27. Les Riant déjeunent aux Gouttes et goûtent aux Fougis où Geneviève a convoqué tout son voisinage, buffet somptueux et assistance très select, Marquise et Comtesse de Bartillats, Baronne de Rochefort, et ses enfants, Comte et Comtesse F. de Chavagnac, tout le Rallye Bourbonnais qui a fait buisson-creux en terme de vénerie, Mesdemoiselles de Ribains et de Ligneville, cette dernière passe les gâteaux comme si elle était de la maison, tout l’équipage Beauchamps, le Colonel et Madame Tiersonnier, le Vicomte de Montlaur, etc. Cinq tables de Bridge.
29. Mon beau-frère invite tous les membres de l’équipage Beauchamp à déjeuner après avoir vidé quelques bouteilles de Château Yquem, on monte lancer un chevreuil aux Bois Boulotte et trois heures après on sonne l’hallali tout près du château où les veneurs viennent goûter accompagnés de Mesdames Buzenat, Féjard et Jaclot de Potier, cette dernière avec ses trois gentils enfants.
30. Nous passons la journée à Petitbois où les Riant nous reçoivent de façon très écossaise, déjeuner aussi exquis qu’abondant, tour du propriétaire, tout est en ordre et bien soigné, il est vrai que le maître de maison met les mains à la pâte, taille les haies, pose les fils de fer, etc. Dans la soirée nous visitons les châteaux de la Salle et de la Chaussier appartenant à la famille Riant, ce sont des demeures que pour habiter honorablement il faut être multimillionnaire.
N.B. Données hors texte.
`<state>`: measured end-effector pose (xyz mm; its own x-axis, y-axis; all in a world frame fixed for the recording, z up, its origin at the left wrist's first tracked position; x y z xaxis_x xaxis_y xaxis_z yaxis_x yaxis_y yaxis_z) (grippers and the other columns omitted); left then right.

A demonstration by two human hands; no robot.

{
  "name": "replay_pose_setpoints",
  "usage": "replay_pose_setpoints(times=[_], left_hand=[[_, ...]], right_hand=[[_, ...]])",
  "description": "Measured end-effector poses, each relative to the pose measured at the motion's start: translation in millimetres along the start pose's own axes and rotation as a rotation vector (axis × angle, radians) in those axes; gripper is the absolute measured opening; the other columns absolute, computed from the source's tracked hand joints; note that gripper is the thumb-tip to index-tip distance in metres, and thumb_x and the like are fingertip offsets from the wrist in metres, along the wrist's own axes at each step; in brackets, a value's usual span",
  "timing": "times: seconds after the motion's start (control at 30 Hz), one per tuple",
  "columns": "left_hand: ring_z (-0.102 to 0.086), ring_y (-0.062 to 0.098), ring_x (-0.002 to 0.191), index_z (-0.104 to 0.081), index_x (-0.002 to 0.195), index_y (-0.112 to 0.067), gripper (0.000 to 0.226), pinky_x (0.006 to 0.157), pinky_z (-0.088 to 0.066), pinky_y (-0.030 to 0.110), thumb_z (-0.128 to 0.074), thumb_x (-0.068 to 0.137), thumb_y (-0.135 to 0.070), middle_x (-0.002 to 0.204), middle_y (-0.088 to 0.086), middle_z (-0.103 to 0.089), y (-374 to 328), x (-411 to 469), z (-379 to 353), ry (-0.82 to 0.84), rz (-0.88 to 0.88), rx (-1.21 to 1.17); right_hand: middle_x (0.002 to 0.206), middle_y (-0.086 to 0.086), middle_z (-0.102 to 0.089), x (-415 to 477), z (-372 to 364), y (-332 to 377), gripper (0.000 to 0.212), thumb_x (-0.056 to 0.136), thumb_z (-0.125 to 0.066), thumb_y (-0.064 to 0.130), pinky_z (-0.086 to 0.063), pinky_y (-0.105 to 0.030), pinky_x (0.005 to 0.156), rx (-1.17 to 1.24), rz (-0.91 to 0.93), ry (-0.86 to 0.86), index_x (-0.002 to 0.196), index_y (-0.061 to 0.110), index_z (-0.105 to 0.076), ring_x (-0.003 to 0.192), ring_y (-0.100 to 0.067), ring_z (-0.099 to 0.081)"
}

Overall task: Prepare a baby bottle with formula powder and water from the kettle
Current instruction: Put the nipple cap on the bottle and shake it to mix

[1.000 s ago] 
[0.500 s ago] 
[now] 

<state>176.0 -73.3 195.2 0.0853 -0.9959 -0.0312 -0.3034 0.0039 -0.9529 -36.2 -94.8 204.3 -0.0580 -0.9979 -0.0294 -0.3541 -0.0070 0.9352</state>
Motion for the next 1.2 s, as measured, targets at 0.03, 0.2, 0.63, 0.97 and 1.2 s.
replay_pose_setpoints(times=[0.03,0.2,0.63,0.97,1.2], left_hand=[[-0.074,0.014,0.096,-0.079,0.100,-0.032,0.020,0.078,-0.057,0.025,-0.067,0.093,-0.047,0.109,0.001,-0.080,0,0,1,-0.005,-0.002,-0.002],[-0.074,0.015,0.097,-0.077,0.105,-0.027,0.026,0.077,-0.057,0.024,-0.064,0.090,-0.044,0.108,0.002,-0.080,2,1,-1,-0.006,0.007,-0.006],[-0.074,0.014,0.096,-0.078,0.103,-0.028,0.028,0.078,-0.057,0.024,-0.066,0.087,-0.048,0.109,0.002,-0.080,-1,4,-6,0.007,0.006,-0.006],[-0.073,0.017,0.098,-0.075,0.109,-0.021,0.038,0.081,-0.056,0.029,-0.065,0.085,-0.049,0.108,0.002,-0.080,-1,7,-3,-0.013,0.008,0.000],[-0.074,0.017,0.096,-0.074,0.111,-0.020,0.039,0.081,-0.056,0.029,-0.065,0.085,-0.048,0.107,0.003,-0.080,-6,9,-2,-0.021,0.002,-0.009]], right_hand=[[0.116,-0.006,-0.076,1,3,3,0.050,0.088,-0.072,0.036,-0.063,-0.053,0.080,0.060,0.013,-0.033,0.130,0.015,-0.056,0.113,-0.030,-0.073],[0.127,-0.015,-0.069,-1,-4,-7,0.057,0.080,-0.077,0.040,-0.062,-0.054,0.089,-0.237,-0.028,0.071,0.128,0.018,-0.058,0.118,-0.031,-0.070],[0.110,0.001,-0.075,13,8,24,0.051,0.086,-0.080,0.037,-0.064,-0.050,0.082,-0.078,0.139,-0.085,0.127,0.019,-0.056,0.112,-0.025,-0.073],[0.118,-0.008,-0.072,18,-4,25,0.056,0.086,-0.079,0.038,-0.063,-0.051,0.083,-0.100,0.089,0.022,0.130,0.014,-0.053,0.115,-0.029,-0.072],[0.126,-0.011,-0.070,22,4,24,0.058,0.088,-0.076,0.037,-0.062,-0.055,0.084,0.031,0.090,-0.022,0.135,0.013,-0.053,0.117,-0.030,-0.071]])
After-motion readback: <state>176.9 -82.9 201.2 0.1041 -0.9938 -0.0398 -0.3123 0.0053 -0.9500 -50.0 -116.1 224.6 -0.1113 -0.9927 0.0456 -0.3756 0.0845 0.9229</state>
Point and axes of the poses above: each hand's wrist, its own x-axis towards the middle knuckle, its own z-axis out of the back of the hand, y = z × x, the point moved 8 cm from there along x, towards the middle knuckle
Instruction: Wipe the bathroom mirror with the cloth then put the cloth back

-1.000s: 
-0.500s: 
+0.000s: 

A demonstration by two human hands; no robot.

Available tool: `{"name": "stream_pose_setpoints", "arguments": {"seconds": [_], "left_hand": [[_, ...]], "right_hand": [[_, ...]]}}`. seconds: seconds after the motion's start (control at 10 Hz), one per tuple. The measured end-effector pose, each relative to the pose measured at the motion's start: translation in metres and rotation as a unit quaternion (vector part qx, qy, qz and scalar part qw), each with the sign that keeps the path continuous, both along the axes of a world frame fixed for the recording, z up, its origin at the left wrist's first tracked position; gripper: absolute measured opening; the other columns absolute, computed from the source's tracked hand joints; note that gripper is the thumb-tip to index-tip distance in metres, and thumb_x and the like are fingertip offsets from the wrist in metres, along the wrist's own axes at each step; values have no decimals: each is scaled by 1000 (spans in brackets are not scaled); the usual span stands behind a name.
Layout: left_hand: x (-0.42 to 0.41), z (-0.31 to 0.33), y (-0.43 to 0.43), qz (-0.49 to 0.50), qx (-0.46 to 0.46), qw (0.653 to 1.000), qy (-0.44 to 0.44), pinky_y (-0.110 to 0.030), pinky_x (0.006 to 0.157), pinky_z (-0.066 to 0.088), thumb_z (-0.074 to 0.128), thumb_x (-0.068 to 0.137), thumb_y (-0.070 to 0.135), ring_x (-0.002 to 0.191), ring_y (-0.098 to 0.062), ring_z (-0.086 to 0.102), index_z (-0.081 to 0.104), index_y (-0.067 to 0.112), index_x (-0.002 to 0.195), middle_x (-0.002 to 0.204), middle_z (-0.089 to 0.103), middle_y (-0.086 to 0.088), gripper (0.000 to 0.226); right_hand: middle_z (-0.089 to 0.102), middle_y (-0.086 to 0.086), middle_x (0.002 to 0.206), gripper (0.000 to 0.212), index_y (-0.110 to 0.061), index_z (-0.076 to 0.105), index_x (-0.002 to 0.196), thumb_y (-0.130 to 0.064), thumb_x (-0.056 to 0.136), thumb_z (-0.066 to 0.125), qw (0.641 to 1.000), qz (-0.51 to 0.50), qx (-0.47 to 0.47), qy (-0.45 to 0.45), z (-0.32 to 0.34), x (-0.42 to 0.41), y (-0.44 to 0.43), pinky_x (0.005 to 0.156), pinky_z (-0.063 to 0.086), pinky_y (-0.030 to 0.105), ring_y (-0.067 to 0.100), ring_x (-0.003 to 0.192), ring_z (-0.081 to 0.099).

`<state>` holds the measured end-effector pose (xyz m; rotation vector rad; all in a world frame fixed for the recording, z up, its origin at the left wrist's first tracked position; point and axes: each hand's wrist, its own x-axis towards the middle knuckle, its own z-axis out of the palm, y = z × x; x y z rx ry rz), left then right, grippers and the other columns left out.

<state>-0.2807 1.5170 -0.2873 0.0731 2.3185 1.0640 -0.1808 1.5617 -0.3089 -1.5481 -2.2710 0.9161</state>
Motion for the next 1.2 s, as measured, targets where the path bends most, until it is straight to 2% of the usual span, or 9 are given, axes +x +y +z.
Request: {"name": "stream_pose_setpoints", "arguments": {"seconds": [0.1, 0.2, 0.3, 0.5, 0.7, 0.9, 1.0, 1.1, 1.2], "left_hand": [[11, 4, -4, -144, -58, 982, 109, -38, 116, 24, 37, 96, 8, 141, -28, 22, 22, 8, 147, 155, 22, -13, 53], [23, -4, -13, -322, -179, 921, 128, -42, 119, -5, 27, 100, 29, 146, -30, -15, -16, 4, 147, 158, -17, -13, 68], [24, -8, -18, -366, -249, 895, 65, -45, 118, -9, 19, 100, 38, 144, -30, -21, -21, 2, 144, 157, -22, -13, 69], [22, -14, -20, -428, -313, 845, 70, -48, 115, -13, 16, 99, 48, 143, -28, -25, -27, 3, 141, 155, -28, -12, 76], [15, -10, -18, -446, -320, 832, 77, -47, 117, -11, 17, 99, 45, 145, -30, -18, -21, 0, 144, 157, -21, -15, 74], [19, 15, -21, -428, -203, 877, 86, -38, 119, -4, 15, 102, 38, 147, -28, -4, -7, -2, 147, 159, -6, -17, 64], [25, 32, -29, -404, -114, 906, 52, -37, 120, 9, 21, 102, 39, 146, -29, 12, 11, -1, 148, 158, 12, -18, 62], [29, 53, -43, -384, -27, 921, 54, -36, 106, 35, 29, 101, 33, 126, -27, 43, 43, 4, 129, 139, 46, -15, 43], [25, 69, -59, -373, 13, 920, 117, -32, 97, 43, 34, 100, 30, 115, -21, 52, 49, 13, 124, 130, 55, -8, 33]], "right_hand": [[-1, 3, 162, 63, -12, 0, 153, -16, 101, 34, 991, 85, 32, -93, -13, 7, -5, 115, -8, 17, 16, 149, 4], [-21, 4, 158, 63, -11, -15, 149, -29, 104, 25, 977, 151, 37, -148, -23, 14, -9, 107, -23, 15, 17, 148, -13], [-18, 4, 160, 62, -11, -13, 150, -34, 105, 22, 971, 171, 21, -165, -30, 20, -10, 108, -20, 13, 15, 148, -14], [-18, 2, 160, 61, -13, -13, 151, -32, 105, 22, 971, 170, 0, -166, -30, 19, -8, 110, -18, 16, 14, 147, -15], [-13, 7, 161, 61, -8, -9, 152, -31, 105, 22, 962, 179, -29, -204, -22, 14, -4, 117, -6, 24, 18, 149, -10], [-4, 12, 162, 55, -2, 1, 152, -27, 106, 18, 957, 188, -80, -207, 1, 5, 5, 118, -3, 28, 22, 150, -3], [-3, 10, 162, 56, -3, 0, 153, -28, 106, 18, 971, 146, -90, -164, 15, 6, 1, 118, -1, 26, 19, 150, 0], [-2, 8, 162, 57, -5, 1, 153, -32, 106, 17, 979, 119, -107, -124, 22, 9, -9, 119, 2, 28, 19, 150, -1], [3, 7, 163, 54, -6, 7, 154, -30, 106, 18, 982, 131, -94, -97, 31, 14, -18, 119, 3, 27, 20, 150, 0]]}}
A quatre heures et demie nous rentrons pour trouver un goûter aussi abondant que l’était le déjeuner.
31. Les Jourdier nous mènent, Marcelle et moi, déjeuner aux Ecots. L’Action Française est étalée sur la table du salon, à mon grand scandale, mes chers cousins sont des forcenés donnant le mauvais exemple à tout leur entourage. Ils me font visiter les écuries de la ferme qu’ils viennent de mettre en régie directe, et où je vois quelques bonnes vaches achetées à Monsieur Ratheau, de Beaumont, Marie les connait mieux que Paul. Je crois que malgré leurs espérances, ils arriveront difficilement à faire des reproducteurs, les prés de l’endroit étant de second ordre.